**INSTRUCTIONS FOR THE TASK:**
Filter the records below down to lines containing "whereabouts".

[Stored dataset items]
*** Block opens ***

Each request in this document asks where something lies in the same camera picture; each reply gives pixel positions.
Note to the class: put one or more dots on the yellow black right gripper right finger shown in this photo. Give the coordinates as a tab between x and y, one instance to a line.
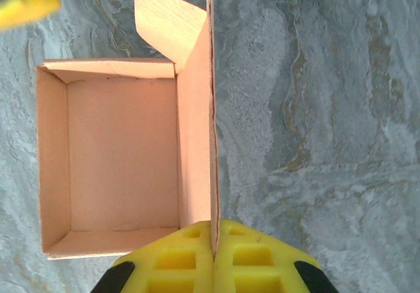
262	263

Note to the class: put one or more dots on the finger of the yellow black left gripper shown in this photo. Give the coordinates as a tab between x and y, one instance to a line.
26	1

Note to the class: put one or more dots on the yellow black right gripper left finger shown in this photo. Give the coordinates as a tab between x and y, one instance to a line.
174	263

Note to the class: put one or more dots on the tan cardboard box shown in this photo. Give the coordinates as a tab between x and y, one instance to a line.
121	142

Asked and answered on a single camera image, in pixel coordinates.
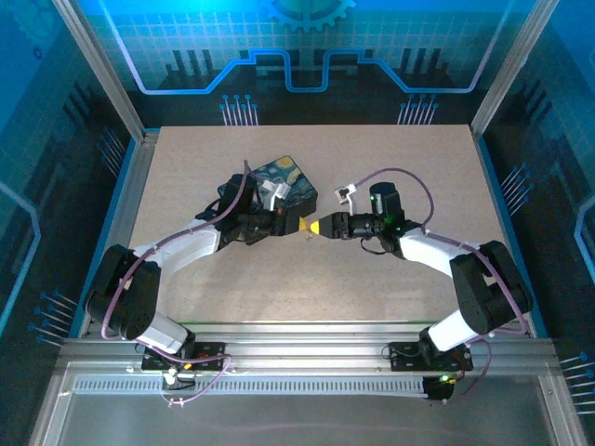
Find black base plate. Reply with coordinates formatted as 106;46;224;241
140;341;228;373
388;340;474;373

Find thin black cable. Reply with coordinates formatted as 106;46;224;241
194;198;225;223
359;235;390;256

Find left thin black cable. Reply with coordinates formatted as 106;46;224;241
194;198;225;223

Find starry night print box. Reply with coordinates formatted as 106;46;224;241
218;155;321;247

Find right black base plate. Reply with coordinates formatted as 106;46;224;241
388;340;474;373

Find slotted grey cable duct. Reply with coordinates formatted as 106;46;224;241
72;376;429;397

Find right thin black cable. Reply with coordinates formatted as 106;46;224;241
359;235;390;256

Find aluminium frame rail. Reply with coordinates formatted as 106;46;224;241
58;320;562;373

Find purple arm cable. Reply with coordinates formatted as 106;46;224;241
99;160;280;408
350;166;531;400

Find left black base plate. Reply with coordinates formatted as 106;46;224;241
140;341;228;373

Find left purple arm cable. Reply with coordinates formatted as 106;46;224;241
99;160;280;408

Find aluminium frame post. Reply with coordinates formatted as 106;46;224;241
469;0;562;138
51;0;148;143

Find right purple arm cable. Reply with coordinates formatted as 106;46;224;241
350;166;531;400

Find black control board with lights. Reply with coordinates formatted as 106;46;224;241
421;374;460;403

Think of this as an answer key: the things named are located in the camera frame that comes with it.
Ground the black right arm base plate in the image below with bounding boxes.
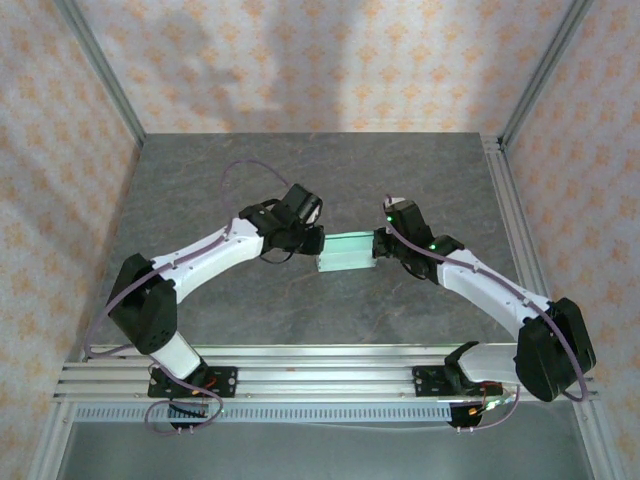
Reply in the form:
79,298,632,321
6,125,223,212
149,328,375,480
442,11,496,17
412,364,503,400

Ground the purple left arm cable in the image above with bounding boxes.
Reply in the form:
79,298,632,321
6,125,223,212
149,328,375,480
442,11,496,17
84,159,296,437

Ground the grey metal lower shelf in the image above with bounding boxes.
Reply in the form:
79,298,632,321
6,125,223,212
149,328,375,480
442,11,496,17
57,419,596,480

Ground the light blue paper box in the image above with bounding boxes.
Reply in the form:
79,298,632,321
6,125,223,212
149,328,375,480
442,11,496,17
314,229,377,274

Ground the aluminium frame post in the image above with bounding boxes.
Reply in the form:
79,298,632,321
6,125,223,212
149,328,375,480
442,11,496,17
497,0,596,146
52,0,147,149

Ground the aluminium side rail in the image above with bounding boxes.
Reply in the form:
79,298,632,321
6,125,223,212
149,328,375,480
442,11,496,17
480,137,571,361

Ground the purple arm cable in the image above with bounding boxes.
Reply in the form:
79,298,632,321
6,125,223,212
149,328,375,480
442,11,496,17
381,194,591,434
84,159,296,437

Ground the aluminium frame leg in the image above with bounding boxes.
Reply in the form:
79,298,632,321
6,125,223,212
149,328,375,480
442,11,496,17
27,399,76,480
572,399,619,480

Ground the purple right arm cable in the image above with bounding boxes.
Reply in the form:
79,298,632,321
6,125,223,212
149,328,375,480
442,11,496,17
381,194,591,434

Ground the grey slotted cable duct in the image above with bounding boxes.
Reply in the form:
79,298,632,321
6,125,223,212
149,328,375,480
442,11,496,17
74,403,454,424

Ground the black cable mount bracket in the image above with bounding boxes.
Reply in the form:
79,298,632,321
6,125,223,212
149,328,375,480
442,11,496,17
167,399,214,432
446,399,494,434

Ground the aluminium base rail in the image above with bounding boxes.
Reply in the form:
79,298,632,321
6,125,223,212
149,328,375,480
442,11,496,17
52,344,601,401

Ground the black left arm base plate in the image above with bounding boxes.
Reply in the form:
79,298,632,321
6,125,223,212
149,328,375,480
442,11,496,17
147,366,239,400

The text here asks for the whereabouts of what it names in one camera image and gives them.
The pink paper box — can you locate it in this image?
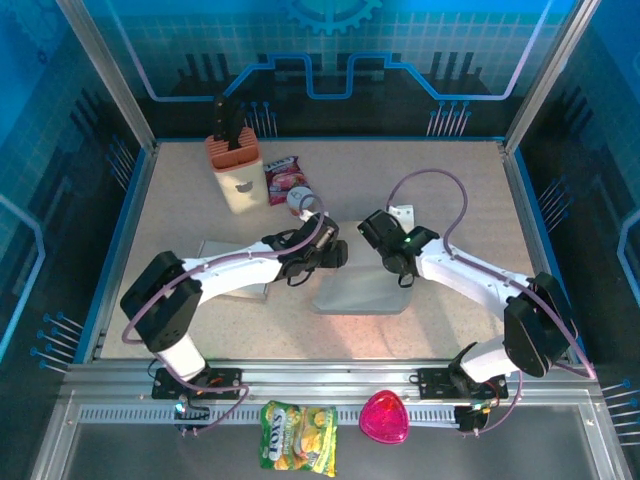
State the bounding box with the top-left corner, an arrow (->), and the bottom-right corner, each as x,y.
309,264 -> 416,316

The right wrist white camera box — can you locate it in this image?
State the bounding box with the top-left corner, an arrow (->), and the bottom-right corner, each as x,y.
388,202 -> 416,232

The aluminium frame post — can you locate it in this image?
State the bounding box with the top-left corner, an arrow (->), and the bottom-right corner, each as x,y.
54,0 -> 159,154
502,0 -> 601,154

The long black-handled knife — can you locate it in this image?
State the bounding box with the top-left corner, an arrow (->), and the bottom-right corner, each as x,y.
212,94 -> 229,141

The red candy bag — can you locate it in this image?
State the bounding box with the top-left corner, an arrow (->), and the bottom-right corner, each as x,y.
264,155 -> 312,207

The small tin can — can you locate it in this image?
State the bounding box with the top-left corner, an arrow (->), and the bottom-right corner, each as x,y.
285,187 -> 315,217

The beige knife block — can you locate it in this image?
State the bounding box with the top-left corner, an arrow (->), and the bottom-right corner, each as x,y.
204,126 -> 266,216

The short black-handled knife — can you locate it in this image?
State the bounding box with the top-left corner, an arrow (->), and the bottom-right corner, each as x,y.
227,108 -> 247,151

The pink translucent plastic box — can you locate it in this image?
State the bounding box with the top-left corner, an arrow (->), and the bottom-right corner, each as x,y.
358,389 -> 410,445

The aluminium slotted rail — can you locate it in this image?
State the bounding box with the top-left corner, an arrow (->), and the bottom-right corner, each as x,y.
77,405 -> 481,427

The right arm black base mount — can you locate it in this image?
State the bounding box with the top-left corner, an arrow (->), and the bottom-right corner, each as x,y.
417,367 -> 509,401

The white paper box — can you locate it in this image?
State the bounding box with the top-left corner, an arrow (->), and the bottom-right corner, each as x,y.
197,239 -> 269,301

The green yellow candy bag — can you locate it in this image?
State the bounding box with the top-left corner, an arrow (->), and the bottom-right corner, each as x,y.
258,399 -> 339,477

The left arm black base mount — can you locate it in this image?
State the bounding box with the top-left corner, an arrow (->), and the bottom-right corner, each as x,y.
151,367 -> 245,401

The aluminium base beam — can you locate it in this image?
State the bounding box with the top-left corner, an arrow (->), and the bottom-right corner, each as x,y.
62,357 -> 599,401

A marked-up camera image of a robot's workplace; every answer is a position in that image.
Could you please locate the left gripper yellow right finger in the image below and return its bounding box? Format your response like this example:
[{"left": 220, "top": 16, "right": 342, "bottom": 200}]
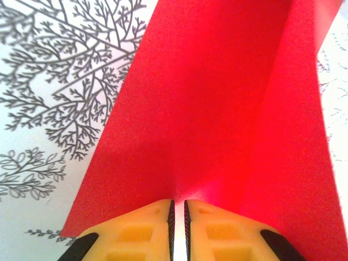
[{"left": 184, "top": 200, "right": 308, "bottom": 261}]

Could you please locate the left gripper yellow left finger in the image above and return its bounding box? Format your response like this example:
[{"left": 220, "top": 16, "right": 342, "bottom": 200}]
[{"left": 58, "top": 199, "right": 176, "bottom": 261}]

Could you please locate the red square paper sheet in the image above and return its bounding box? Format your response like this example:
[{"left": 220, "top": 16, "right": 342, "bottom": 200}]
[{"left": 60, "top": 0, "right": 348, "bottom": 261}]

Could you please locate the floral patterned table mat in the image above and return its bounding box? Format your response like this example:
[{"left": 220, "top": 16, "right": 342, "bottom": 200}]
[{"left": 0, "top": 0, "right": 348, "bottom": 261}]

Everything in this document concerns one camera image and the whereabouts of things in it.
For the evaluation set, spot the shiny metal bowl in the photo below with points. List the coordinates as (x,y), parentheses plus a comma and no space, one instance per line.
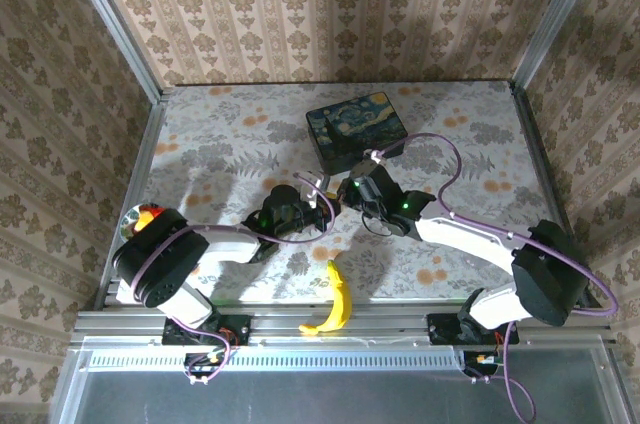
(127,224)

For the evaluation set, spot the starry night print box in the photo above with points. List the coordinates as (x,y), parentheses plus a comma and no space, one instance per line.
(350,119)

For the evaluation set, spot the aluminium frame post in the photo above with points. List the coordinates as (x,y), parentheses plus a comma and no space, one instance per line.
(557,14)
(114,19)

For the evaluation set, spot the black connector board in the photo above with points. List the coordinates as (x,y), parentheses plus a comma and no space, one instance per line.
(480,361)
(202,364)

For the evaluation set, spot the grey metal tray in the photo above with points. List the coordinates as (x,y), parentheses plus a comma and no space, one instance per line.
(320,394)

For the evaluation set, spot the aluminium table side rail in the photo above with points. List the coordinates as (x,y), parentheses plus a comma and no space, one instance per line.
(542,169)
(136,184)

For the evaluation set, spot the long aluminium extrusion rail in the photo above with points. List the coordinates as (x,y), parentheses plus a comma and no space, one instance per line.
(280,324)

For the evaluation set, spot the yellow banana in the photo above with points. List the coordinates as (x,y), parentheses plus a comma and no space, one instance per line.
(340,294)

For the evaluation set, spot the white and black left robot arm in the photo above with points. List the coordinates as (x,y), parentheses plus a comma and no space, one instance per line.
(225,244)

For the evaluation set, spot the floral patterned table cover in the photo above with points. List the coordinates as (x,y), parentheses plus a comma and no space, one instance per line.
(225,109)

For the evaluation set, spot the yellow toy fruit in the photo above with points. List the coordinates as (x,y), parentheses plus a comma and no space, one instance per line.
(142,221)

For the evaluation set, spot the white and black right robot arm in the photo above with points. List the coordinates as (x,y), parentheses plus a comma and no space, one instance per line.
(465,239)

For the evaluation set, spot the red toy fruit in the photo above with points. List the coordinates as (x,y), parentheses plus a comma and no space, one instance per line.
(155,211)

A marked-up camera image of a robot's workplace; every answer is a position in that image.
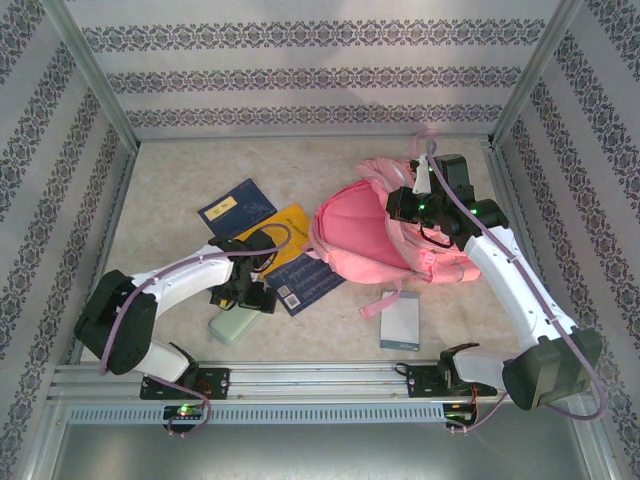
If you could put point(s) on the mint green pencil case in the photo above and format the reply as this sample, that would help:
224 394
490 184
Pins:
230 327

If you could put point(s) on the dark blue book yellow label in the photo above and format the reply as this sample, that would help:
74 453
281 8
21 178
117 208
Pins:
235 205

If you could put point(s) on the dark blue book text columns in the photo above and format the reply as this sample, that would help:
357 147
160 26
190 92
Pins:
310 280

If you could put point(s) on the pink backpack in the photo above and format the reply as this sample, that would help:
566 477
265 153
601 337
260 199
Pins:
360 235

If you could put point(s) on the grey blue notebook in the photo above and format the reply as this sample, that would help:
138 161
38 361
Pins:
399 320

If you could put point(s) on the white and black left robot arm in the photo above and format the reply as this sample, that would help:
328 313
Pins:
190 275

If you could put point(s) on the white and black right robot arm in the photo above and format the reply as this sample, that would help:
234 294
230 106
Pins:
515 280

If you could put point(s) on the left controller board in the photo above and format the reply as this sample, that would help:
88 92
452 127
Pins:
185 412

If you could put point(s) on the controller board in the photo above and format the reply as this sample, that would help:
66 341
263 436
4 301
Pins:
460 412
185 412

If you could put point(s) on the grey metal sheet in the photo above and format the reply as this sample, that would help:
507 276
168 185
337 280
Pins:
320 455

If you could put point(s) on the right controller board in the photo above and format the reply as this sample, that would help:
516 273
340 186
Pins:
460 412

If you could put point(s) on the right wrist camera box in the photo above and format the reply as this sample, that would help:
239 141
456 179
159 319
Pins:
421 175

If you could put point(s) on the aluminium side rail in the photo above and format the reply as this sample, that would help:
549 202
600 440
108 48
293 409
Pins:
107 235
500 165

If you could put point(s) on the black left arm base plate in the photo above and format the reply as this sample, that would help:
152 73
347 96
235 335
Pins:
220 382

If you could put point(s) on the aluminium mounting rail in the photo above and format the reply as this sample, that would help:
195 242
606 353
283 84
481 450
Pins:
320 380

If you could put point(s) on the aluminium back rail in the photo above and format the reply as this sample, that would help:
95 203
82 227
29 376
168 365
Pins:
200 139

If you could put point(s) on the aluminium frame post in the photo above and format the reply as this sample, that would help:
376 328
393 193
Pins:
90 65
537 65

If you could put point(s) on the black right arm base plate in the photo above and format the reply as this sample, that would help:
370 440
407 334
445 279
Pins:
420 382

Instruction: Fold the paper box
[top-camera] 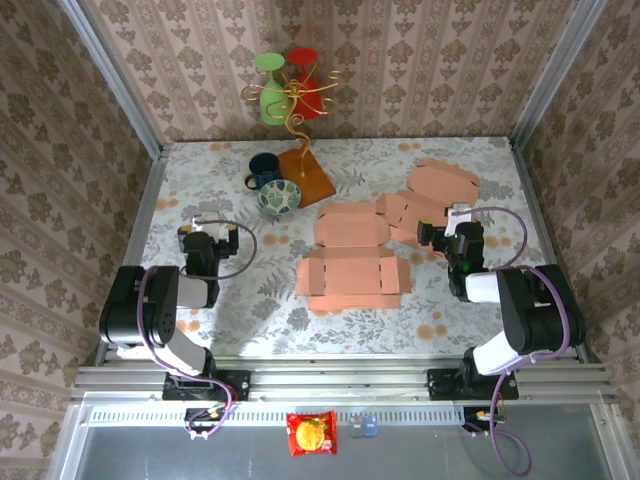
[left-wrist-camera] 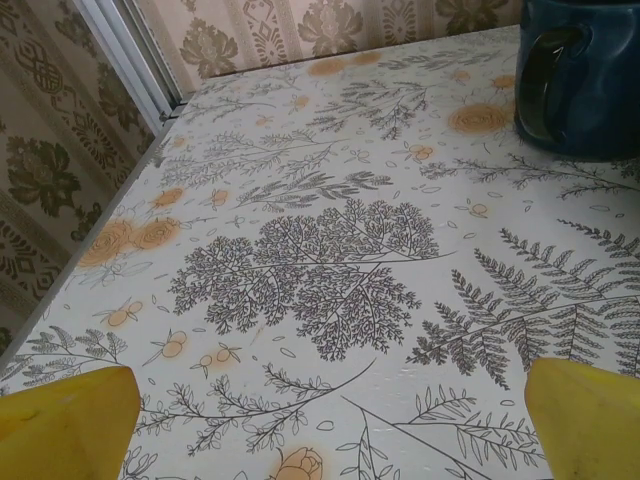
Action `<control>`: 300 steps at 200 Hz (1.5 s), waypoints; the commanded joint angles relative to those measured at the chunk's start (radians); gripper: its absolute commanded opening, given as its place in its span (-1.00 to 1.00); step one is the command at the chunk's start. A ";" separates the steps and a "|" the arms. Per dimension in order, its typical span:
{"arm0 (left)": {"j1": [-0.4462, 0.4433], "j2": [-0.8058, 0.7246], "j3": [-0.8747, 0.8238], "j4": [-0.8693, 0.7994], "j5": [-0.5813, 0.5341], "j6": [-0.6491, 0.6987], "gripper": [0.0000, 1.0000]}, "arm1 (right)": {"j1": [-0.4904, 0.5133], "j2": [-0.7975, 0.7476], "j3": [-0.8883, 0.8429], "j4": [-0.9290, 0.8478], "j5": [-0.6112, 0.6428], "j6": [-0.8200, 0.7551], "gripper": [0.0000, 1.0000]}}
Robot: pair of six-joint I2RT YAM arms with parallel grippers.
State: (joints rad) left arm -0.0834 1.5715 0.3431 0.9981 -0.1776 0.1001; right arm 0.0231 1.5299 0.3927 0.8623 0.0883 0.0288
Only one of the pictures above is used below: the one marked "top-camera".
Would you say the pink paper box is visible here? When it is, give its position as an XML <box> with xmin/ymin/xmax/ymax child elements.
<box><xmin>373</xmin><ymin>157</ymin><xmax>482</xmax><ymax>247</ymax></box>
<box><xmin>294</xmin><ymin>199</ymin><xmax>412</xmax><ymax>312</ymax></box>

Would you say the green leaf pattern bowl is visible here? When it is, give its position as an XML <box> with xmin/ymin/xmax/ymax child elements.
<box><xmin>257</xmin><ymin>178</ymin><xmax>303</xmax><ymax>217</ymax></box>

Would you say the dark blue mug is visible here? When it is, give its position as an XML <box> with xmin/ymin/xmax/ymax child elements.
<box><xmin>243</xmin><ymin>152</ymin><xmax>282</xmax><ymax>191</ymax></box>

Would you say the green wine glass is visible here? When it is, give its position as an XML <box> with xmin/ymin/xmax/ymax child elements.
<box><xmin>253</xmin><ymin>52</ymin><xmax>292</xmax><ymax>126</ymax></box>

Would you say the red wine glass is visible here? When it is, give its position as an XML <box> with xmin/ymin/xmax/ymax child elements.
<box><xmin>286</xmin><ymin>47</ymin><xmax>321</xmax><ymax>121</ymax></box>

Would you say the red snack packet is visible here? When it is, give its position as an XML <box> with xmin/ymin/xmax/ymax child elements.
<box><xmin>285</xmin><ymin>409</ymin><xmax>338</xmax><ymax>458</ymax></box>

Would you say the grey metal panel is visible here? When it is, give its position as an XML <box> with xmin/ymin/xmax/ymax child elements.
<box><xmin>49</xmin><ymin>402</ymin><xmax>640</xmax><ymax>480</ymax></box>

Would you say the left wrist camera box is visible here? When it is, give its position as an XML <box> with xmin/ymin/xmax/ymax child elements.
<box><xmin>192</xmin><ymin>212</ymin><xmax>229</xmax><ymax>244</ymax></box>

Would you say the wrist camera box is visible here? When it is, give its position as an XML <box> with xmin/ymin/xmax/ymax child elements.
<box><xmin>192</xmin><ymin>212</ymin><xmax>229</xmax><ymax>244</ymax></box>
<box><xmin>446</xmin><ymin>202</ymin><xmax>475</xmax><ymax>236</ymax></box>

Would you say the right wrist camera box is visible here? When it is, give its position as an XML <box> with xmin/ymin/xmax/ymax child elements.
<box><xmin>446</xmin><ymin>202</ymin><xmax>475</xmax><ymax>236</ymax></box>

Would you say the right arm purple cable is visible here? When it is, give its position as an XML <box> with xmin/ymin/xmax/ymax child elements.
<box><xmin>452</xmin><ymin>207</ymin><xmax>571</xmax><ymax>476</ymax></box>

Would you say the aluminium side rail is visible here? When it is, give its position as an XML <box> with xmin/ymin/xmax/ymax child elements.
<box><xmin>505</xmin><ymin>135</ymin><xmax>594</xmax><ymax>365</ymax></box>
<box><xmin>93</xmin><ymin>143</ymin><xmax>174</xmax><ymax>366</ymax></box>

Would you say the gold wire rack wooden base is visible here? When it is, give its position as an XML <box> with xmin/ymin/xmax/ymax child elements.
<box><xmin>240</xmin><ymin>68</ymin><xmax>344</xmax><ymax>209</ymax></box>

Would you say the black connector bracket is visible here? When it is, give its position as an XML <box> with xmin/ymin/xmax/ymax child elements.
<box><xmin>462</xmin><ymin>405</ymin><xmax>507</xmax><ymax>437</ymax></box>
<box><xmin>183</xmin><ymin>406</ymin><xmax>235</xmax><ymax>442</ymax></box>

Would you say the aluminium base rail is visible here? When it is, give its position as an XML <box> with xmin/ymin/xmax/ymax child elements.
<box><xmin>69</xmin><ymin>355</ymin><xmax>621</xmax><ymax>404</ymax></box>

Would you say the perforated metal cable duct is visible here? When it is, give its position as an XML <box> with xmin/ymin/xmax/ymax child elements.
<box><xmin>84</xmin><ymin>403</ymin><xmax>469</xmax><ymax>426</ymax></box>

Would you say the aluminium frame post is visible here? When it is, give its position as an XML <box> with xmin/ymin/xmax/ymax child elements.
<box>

*** Block closes ***

**ANSWER SPACE:**
The text here asks for the whereabouts of what it names in one camera image and gives them.
Everything in this document concerns one camera image and the whereabouts of things in it.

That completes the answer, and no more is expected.